It's a pretty simple heaven, as far as heavens go. A couch, some old chairs, a tumbler of decidedly average bourbon in front of a crackling fire. Sometimes it's a porch swing on a warm evening with the sun going down, fireflies flickering and cicadas playing their summer violins. But mostly there are no voices. She was tired of voices, she had heard so many of them over her time, and time was something she'd had a lot of. So much time, so many voices.
Before her heaven, there were the voices in her head. She had tried to drown them out but they just kept whispering to her like so many ghosts. Please let me go, they'd say. I want to go home, they'd say, and in another time and place she never cared, never heard them. But eventually she started to notice what they were saying, and it hurt her too much to listen. Then there were the voices around her, screaming and begging and making worse deals than the ones that got them so low in the first place. She recognised those screams, she'd made some of them herself.
But one voice stayed with her. Like a soft soled shoe walking over river rocks, worn edge rubbing on worn edge it guided her through. Her own broken voice didn't guide her anymore, it was this one that she heard when she had to make choices. This is what I am, her torn up voice would say. No, the rushing water over rapids would say, this is who you were. But I'm bad, says her damaged voiced. We're all bad, says the stones hitting each other in the current, but we can do good.

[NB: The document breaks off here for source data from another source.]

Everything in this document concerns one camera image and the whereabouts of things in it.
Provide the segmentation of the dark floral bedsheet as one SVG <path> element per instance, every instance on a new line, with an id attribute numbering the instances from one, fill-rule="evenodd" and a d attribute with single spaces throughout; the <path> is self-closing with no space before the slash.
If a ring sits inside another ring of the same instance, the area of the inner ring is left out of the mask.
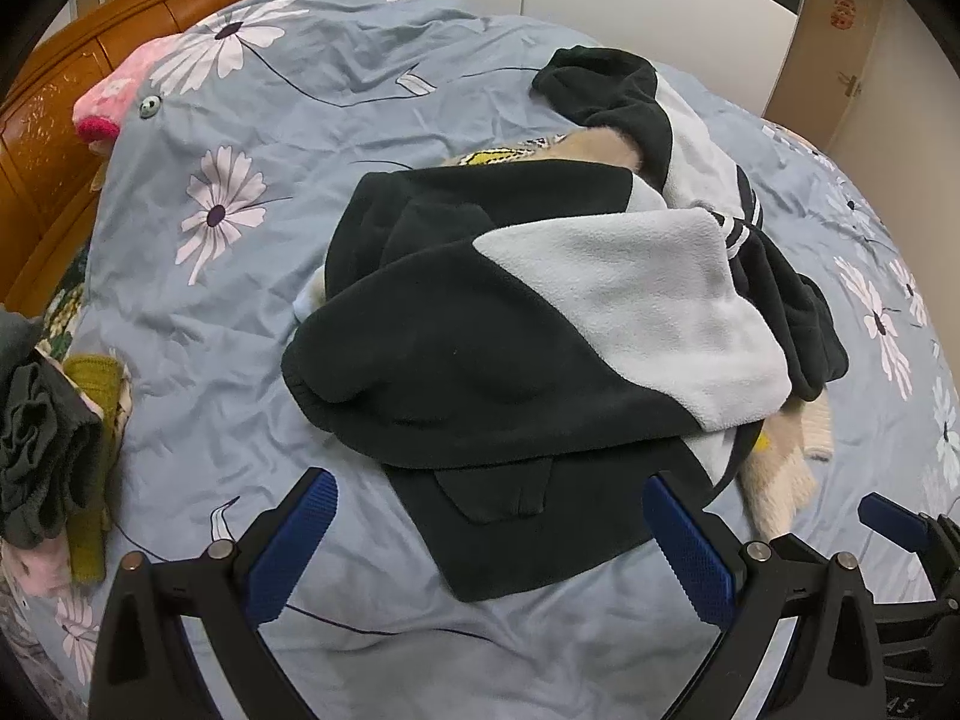
<path id="1" fill-rule="evenodd" d="M 44 310 L 43 333 L 37 348 L 57 362 L 67 357 L 80 320 L 88 255 L 89 244 L 85 242 L 76 252 L 65 275 L 60 278 L 53 298 Z"/>

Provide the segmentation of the blue floral duvet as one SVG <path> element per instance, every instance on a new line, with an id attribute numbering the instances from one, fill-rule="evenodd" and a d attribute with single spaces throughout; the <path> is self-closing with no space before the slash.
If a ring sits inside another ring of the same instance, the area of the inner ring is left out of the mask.
<path id="1" fill-rule="evenodd" d="M 659 718 L 708 652 L 656 544 L 550 589 L 455 600 L 387 478 L 309 426 L 280 377 L 295 298 L 324 260 L 366 172 L 427 167 L 573 128 L 530 94 L 558 47 L 594 43 L 460 0 L 247 0 L 200 25 L 254 16 L 273 43 L 199 89 L 163 96 L 110 160 L 71 351 L 127 367 L 132 416 L 110 477 L 107 572 L 133 544 L 195 557 L 239 536 L 308 466 L 340 505 L 292 610 L 263 637 L 320 718 Z M 932 598 L 918 559 L 857 522 L 877 491 L 942 514 L 958 497 L 958 398 L 932 325 L 850 179 L 796 137 L 656 60 L 754 184 L 765 231 L 822 288 L 851 367 L 830 385 L 835 456 L 794 528 L 851 551 L 878 601 Z M 213 160 L 254 179 L 256 226 L 200 238 Z"/>

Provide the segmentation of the orange wooden headboard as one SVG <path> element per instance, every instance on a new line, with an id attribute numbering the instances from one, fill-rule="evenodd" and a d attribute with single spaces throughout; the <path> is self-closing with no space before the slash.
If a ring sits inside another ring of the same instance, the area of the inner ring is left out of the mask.
<path id="1" fill-rule="evenodd" d="M 2 304 L 43 312 L 93 231 L 143 64 L 238 0 L 112 0 L 32 51 L 2 101 Z"/>

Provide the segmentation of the brown wooden door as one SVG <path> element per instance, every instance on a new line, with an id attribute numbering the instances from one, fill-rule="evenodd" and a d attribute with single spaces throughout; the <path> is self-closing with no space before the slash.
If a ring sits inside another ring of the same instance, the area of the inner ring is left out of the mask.
<path id="1" fill-rule="evenodd" d="M 827 149 L 861 86 L 883 6 L 804 0 L 766 119 Z"/>

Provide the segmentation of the olive yellow garment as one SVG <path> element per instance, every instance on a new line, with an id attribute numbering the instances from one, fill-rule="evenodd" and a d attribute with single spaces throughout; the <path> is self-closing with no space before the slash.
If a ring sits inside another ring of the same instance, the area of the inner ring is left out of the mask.
<path id="1" fill-rule="evenodd" d="M 93 585 L 106 575 L 107 477 L 119 455 L 130 392 L 125 367 L 112 356 L 71 355 L 65 359 L 64 371 L 101 413 L 99 437 L 85 455 L 85 504 L 67 522 L 71 578 L 80 585 Z"/>

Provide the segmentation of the pink plush pillow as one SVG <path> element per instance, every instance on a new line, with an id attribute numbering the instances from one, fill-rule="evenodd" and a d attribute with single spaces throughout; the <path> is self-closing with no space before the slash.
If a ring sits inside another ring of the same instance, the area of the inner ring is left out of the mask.
<path id="1" fill-rule="evenodd" d="M 137 47 L 116 70 L 76 99 L 71 123 L 83 143 L 114 143 L 137 89 L 151 67 L 171 52 L 181 36 L 155 37 Z"/>

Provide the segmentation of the dark grey folded garment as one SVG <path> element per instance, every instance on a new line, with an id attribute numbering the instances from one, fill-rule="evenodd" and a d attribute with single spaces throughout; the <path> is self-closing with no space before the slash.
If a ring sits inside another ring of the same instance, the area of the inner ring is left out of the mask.
<path id="1" fill-rule="evenodd" d="M 32 550 L 85 504 L 101 417 L 39 349 L 41 324 L 2 312 L 2 538 Z"/>

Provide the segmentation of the black and white fleece jacket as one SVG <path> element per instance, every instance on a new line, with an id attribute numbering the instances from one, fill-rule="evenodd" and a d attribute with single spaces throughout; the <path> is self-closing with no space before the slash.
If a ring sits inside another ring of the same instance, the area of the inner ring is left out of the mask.
<path id="1" fill-rule="evenodd" d="M 359 181 L 281 358 L 464 601 L 640 546 L 652 475 L 715 499 L 766 418 L 848 369 L 747 174 L 651 62 L 562 49 L 532 87 L 558 142 Z"/>

And she did try. After she heard the voice, she did try. She was never going to be a saint, she knew that, but she never meant to be a martyr either.
She was so cunning in the beginning. She had a plan, she knew her role. This was never going to be anything but a success. She lined them up, she knocked them down. She was dancing, every movement measured and precise and they never even knew they were her partner until she was holding them and they couldn't let her go. She knew how it would end for her, that was part of the plan, but what mattered was when she went she was taking them with her. And then she heard the voice, and suddenly the plan didn't make quite so much sense. And after a while it didn't make any sense at all.
And then all the time in the world turned into no time at all, and her voice was stolen from her again. She was angry, so very angry. I helped you, she would think. I stood there and I watched you, then I fell, and I still watched you, and then you drove away while I watched you. And now I'm back here where I started with all of their voices, and none of my own. Where are you? What did you want from me? WHAT DO YOU WANT FROM ME! She screamed.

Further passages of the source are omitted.